AIM OF THE EXERCISE:
An exact copy of every record below is what's needed here.

[Data excerpts]
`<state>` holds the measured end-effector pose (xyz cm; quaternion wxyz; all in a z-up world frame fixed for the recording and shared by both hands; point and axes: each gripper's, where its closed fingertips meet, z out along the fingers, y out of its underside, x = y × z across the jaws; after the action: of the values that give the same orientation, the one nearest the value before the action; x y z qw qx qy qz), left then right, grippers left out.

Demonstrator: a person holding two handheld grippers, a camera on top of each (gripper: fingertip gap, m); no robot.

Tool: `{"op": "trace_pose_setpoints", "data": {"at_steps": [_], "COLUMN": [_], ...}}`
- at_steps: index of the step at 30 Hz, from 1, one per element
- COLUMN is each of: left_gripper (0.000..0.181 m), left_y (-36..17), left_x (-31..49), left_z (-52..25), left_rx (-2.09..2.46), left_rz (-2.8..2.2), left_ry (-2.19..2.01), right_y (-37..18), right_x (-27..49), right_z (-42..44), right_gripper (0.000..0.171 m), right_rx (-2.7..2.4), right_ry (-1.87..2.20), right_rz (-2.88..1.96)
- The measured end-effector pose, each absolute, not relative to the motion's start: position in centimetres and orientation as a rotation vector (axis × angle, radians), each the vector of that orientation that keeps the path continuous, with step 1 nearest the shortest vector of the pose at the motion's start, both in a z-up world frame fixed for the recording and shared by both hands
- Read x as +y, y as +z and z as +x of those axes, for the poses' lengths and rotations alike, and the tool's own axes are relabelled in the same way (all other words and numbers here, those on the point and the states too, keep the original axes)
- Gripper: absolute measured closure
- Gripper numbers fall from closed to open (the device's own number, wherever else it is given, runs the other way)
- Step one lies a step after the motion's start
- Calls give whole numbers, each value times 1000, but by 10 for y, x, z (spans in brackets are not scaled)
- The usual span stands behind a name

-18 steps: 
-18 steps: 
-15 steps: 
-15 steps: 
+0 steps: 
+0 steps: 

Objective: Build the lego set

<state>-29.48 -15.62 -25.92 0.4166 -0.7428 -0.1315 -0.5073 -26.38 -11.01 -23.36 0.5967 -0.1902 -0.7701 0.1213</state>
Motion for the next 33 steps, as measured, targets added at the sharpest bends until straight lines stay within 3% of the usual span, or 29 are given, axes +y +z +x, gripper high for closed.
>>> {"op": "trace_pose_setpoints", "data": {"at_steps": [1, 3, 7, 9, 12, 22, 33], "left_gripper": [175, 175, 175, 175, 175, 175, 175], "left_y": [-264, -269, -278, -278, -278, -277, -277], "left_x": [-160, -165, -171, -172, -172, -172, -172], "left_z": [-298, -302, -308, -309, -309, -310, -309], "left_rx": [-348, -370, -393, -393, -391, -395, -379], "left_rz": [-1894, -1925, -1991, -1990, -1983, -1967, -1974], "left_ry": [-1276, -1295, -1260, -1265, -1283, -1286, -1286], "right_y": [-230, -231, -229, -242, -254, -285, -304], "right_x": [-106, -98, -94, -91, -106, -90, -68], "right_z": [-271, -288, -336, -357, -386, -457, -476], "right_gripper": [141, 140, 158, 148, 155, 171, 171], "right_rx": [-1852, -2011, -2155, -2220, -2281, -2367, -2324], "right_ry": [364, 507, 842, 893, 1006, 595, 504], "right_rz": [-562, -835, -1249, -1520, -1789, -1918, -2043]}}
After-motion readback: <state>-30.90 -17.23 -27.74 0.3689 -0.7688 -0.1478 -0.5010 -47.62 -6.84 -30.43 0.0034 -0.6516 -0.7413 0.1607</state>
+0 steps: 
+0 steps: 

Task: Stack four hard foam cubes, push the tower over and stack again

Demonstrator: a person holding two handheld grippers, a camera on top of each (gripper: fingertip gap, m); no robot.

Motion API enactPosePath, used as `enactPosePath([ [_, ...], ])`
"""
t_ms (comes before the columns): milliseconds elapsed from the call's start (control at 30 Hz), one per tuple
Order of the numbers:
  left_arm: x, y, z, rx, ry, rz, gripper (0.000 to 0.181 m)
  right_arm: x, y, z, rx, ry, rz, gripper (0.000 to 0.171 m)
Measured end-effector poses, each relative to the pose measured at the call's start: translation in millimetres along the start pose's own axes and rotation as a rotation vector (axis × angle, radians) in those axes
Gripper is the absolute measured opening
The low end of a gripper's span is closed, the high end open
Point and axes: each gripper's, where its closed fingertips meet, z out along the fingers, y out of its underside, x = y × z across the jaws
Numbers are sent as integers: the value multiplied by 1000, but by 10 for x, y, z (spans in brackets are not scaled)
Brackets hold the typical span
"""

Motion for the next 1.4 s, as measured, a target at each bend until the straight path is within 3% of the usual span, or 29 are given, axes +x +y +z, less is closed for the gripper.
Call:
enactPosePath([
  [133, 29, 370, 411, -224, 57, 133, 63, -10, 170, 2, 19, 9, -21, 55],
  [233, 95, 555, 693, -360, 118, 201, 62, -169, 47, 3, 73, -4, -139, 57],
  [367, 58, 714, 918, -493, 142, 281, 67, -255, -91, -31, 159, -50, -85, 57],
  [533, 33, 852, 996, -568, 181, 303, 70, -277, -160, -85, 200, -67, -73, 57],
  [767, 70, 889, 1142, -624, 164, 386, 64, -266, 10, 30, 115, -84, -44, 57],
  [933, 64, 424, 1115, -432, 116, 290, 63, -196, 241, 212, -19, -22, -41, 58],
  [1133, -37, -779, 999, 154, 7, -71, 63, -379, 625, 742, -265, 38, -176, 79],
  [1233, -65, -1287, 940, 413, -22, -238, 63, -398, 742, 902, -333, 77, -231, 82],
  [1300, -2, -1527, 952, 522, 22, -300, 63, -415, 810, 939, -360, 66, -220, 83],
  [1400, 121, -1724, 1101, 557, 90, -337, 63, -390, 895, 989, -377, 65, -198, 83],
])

EXERCISE OUTPUT:
`<state>` holds the measured end-effector pose (xyz cm; quaternion wxyz; all in a z-up world frame fixed for the recording and shared by both hands; point and axes: each gripper's, where its closed fingertips meet, z out along the fingers, y out of its underside, x = y × z across the jaws; after the action: of the values that give the same orientation, the one nearest the value before the action; x y z qw qx qy qz), left then right, grippers left out.

Demonstrator: a person holding two handheld grippers, a camera on top of each (gripper: fingertip gap, m); no robot.

Tool: `{"op": "trace_pose_setpoints", "data": {"at_steps": [_], "COLUMN": [_], ...}}`
- at_steps: index of the step at 30 Hz, from 1, one per element
- COLUMN is each of: left_gripper (0.000..0.181 m), left_y (-36..17), left_x (-31..49), left_z (-52..25), left_rx (-2.09..2.46), left_rz (-2.8..2.2), left_ry (-2.19..2.01), right_y (-37..18), right_x (-27..49), right_z (-42..44), right_gripper (0.000..0.171 m), right_rx (-2.7..2.4), right_ry (-1.87..2.20), right_rz (-2.88..1.96)
- The measured end-effector pose, each absolute, not relative to the motion's start: position in centimetres and orientation as a rotation vector (axis × angle, radians), each the vector of that orientation that keeps the path continuous, with step 1 nearest the shortest vector of the pose at the motion's start, both in a z-up world frame fixed for the recording and shared by both hands
- Read x as +y, y as +z and z as +x of those axes, for the poses' lengths and rotations alike, and the tool's own axes are relabelled in the same way (all other words and numbers here, those on the point and the states too, keep the original axes)
- Gripper: absolute measured closure
- Gripper numbers fall from closed to open (the device's own number, wherever else it is given, runs the other way)
- Step one lies a step after the motion's start
- Calls give whole numbers, each value times 1000, but by 10 for y, x, z (spans in brackets are not scaled)
- The usual span stands behind a name

-18 steps: 
-18 steps: 
-15 steps: 
-15 steps: 
+0 steps: 
+0 steps: 

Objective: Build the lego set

<state>-29.48 -15.62 -25.92 0.4166 -0.7428 -0.1315 -0.5073 -26.38 -11.01 -23.36 0.5967 -0.1902 -0.7701 0.1213</state>
Motion for the next 33 steps, as measured, targets added at the sharpest bends until straight lines stay within 3% of the usual span, or 29 are given, axes +y +z +x, gripper high for closed.
>>> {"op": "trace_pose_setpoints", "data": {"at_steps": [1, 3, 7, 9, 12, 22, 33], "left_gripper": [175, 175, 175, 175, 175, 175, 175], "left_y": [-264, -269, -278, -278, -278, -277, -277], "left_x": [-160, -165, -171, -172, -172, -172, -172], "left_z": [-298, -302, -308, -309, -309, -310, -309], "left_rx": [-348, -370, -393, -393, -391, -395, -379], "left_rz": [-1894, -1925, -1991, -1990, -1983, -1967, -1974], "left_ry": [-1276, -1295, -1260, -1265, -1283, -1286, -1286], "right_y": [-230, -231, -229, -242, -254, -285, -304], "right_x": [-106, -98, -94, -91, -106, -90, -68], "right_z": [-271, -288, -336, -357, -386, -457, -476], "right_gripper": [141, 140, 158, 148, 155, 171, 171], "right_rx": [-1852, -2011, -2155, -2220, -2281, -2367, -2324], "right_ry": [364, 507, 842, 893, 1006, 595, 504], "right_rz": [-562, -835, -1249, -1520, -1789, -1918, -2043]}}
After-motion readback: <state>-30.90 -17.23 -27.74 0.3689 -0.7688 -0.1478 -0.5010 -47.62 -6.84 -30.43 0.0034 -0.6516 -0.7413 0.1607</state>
+0 steps: 
+0 steps: 

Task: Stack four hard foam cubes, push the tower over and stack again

Demonstrator: a person holding two handheld grippers, a camera on top of each (gripper: fingertip gap, m); no robot.

Motion API enactPosePath, used as `enactPosePath([ [_, ...], ])`
"""
t_ms (comes before the columns): milliseconds elapsed from the call's start (control at 30 Hz), one per tuple
Order of the numbers:
  left_arm: x, y, z, rx, ry, rz, gripper (0.000 to 0.181 m)
  right_arm: x, y, z, rx, ry, rz, gripper (0.000 to 0.171 m)
Measured end-effector poses, each relative to the pose measured at the call's start: translation in millimetres along the start pose's own axes and rotation as a rotation vector (axis × angle, radians) in those axes
Gripper is the absolute measured opening
The low end of a gripper's span is closed, the high end open
Point and axes: each gripper's, where its closed fingertips meet, z out along the fingers, y out of its underside, x = y × z across the jaws
Numbers are sent as integers: the value multiplied by 1000, but by 10 for x, y, z (spans in brackets are not scaled)
Brackets hold the typical span
"""

Motion for the next 1.4 s, as measured, a target at each bend until the straight path is within 3% of the usual span, or 29 are given, axes +x +y +z, less is closed for the gripper.
Call:
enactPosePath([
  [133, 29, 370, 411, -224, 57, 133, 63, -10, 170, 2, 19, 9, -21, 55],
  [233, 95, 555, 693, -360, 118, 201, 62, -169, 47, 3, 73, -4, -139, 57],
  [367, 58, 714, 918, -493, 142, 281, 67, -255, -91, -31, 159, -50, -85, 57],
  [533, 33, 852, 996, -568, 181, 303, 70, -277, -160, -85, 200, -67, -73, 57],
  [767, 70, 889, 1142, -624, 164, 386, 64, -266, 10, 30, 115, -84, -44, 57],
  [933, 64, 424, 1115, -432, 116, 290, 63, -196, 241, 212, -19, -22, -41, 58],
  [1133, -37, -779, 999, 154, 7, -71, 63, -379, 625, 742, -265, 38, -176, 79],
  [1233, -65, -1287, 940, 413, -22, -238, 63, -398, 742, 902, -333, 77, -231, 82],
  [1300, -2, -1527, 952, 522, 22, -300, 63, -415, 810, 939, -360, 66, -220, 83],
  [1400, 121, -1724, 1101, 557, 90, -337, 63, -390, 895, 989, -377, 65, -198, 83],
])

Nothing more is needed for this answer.